Keith Thomas (photograph by the National Liberal Club for the British Academy)Keith Thomas (photograph by the National Liberal Club for the British Academy)How then does Keith Thomas himself finally assess Western civilisation: is he really in favour of it, as an ardent admirer of its values may feel obliged to ask? Not the least remarkable feature of this scholarly and wide-ranging study is its patient and steady tone. Its principal focus is not, in fact, on the Western world, or even always on Britain as a whole, but (as its subtitle suggests) on England, the country in which Thomas himself has spent most of his professional life.
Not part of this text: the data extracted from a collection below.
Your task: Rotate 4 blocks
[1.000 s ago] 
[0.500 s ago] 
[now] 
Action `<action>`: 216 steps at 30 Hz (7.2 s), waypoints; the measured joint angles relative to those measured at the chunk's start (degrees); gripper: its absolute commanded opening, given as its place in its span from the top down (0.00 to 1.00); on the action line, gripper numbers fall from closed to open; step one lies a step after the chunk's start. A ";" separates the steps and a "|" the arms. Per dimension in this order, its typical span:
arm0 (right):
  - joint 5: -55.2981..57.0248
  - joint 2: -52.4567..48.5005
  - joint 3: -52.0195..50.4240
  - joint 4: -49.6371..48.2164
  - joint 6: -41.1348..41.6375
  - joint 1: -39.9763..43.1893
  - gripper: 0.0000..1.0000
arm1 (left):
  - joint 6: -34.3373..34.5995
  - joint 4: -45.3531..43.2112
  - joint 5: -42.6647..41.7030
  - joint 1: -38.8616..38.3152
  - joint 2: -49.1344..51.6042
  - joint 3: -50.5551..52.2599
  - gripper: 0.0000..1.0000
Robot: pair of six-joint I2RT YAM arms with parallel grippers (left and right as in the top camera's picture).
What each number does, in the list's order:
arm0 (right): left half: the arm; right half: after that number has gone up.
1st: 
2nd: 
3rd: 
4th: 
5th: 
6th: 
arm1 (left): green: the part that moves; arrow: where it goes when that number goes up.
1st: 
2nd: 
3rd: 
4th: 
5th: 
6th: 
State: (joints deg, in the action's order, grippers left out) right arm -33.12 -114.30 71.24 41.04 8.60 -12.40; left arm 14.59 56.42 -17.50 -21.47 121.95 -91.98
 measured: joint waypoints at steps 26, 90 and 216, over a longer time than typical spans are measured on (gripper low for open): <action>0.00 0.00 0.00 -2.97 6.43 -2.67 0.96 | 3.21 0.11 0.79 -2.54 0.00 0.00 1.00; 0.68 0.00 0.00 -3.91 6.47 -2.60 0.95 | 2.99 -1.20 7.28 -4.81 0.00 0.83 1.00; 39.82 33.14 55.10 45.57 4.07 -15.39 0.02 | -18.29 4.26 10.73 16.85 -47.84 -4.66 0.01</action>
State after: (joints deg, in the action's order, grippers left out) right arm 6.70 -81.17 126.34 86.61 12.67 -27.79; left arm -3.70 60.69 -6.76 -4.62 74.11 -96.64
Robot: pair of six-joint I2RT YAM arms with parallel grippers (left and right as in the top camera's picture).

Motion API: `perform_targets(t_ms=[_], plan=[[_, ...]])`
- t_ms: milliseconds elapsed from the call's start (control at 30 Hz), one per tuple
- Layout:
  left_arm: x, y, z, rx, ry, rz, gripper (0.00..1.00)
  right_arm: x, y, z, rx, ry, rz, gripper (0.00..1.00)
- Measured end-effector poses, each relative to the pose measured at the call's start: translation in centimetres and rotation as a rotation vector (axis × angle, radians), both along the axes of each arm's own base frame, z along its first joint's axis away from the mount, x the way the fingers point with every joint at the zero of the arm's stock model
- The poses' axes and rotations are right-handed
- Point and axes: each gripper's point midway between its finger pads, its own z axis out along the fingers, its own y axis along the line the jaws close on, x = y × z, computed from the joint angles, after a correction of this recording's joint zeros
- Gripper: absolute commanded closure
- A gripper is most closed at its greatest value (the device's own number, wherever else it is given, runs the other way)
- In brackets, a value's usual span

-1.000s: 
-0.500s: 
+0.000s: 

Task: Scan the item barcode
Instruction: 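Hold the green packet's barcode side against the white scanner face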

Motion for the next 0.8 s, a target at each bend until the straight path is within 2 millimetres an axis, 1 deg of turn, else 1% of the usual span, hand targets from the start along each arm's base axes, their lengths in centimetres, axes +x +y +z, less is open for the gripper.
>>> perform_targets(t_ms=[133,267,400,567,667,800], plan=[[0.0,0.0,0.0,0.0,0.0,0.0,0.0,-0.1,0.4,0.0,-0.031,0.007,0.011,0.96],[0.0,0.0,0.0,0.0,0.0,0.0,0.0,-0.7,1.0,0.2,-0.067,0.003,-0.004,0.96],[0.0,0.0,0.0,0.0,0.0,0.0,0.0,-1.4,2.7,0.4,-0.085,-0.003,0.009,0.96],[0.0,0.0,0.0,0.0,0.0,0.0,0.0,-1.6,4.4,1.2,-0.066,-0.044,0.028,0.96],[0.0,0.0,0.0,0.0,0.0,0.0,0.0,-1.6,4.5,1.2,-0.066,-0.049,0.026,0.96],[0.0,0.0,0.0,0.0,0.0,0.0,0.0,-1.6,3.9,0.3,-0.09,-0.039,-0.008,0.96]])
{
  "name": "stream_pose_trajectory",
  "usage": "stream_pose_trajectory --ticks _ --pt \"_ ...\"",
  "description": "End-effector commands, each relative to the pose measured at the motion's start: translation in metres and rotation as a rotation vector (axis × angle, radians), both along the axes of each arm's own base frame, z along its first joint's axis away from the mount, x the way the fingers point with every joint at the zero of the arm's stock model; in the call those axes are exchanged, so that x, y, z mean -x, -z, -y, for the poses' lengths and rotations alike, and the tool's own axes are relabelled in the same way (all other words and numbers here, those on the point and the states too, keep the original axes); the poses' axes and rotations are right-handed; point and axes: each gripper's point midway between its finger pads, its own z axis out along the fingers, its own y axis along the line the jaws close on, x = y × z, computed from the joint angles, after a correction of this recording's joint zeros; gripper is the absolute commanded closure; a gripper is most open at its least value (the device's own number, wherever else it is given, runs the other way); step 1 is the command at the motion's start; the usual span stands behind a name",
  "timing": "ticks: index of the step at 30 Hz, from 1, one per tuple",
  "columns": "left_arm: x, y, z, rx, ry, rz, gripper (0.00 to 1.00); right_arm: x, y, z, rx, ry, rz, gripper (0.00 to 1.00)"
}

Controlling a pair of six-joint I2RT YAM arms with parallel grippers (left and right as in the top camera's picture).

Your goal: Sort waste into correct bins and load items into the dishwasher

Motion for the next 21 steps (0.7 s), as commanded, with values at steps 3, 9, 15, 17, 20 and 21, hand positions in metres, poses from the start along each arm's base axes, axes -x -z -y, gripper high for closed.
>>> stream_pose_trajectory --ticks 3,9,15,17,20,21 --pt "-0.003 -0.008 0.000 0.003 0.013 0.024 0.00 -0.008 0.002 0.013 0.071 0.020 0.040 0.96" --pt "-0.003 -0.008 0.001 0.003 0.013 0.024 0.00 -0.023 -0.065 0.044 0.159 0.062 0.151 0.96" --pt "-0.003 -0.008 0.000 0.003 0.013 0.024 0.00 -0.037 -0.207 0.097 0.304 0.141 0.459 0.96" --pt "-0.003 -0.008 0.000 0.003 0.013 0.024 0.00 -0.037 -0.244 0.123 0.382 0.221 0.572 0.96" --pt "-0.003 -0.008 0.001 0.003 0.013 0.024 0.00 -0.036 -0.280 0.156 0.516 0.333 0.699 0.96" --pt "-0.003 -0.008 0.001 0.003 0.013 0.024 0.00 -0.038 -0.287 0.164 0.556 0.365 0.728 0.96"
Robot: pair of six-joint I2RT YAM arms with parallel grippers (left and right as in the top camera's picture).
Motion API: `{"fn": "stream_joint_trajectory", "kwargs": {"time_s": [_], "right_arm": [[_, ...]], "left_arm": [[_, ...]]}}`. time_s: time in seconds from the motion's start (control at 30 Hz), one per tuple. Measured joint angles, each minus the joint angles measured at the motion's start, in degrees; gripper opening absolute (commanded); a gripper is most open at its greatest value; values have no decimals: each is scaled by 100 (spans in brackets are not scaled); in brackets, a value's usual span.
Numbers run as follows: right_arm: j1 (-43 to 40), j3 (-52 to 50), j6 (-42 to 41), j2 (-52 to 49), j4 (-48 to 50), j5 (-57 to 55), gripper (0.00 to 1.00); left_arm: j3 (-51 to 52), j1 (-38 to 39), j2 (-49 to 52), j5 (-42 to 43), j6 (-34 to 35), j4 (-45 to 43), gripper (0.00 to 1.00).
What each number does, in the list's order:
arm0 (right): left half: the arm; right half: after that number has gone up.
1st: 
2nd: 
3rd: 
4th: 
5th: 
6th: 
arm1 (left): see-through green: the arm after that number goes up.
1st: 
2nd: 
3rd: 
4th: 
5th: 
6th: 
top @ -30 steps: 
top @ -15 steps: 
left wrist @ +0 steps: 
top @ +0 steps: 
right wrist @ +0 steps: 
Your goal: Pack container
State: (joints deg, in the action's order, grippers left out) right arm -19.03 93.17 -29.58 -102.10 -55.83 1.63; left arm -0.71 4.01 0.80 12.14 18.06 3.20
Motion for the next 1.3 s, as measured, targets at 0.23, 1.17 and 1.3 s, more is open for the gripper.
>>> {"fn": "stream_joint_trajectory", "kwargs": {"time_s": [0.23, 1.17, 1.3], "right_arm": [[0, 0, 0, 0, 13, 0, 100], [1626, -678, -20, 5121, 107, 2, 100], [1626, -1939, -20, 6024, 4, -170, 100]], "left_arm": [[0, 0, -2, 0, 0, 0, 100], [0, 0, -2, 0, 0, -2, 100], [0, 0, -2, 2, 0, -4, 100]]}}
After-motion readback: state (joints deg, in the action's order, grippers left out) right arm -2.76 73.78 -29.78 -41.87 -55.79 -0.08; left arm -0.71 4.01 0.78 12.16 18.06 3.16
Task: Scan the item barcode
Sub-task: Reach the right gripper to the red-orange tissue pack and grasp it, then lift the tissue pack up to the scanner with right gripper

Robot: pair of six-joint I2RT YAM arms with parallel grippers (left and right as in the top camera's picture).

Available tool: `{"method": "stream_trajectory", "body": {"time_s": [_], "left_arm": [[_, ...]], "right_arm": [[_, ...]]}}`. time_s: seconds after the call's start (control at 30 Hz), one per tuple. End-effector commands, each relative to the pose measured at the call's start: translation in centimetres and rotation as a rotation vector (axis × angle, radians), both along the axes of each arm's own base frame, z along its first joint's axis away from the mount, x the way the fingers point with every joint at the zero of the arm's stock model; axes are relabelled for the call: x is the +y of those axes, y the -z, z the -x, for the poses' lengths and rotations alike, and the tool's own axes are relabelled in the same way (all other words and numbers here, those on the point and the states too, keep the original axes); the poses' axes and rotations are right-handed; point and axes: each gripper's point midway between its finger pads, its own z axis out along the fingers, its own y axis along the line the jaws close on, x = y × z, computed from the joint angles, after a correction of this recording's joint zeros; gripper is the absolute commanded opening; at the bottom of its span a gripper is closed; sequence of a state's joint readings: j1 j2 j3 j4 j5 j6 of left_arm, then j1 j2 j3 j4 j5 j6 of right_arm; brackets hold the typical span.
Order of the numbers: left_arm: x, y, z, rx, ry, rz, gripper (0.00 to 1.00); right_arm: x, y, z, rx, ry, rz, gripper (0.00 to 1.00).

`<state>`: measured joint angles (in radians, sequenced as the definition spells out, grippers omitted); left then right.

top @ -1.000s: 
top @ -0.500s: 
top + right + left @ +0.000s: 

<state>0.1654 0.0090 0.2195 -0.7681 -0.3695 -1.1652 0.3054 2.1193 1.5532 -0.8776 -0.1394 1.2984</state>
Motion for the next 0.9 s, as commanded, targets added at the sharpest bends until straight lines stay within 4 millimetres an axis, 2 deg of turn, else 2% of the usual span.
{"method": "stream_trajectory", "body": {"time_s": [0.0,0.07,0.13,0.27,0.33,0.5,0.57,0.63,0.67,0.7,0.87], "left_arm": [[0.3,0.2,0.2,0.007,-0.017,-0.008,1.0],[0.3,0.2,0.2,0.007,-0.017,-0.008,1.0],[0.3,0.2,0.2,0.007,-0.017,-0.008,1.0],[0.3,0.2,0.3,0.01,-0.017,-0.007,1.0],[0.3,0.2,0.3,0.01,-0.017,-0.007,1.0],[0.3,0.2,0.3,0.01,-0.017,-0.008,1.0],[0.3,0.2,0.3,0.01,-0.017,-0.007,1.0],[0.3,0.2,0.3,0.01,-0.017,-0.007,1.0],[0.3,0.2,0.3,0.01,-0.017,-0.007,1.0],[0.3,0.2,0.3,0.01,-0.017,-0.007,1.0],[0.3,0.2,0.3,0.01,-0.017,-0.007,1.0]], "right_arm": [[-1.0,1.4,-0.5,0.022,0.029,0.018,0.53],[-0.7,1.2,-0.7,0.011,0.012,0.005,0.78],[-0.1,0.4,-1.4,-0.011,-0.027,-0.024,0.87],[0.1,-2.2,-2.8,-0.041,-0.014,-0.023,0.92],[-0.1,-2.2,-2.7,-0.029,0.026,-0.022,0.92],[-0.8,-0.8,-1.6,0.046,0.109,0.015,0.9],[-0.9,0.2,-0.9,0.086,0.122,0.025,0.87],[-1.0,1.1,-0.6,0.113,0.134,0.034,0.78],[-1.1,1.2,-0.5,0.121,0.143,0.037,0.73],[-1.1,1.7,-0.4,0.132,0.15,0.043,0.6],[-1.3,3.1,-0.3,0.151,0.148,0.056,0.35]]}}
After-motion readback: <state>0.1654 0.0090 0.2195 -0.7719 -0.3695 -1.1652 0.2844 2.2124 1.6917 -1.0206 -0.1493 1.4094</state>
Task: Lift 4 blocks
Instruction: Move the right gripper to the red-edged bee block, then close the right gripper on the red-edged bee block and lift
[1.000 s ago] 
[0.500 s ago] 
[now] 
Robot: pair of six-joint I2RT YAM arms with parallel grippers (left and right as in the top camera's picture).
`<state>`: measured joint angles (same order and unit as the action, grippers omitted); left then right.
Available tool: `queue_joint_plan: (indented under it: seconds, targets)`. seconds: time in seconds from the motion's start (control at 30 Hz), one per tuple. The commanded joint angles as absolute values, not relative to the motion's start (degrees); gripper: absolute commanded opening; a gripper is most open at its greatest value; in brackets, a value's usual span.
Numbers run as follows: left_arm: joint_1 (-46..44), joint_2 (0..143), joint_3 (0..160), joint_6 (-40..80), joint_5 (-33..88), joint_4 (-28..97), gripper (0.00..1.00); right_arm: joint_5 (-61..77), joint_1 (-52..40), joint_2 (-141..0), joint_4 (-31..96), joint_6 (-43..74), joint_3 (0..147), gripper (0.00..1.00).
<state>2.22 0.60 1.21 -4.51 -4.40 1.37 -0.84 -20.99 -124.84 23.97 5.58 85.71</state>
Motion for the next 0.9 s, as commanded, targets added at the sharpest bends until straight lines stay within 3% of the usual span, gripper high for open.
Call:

It is here, though, as a native-born Welshman, he continues also to feel, even in the familiar cloisters and libraries of Oxford, ‘something of an outsider’. Here too, as an historian, he is sharply aware of the cruelties inflicted over the centuries by the English on their seemingly barbarous Celtic neighbours, which are described unwaveringly in this account. These tensions within his own personal and professional experience (it may be thought) affect and moderate his approach to this notoriously divisive subject. ‘I have tried to study the English people in the way an anthropologist approaches the inhabitants of an unfamiliar society,’ he writes, ‘seeking to establish their categories of thought and behaviour and the principles that governed their lives. My aim is to bring out the distinctive texture and complexity of past experience in one particular milieu.’ Balance, erudition, and the ethnographic spirit aren’t bad qualities to bring to this peculiarly vexed debate at the present moment, and may collectively constitute a decent working definition of that evasive quality the book sets out to pursue: civility.

Contributor's note: Since the publication of this review, news of the University of Wollongong's acceptance of the Ramsay Centre offer has been announced.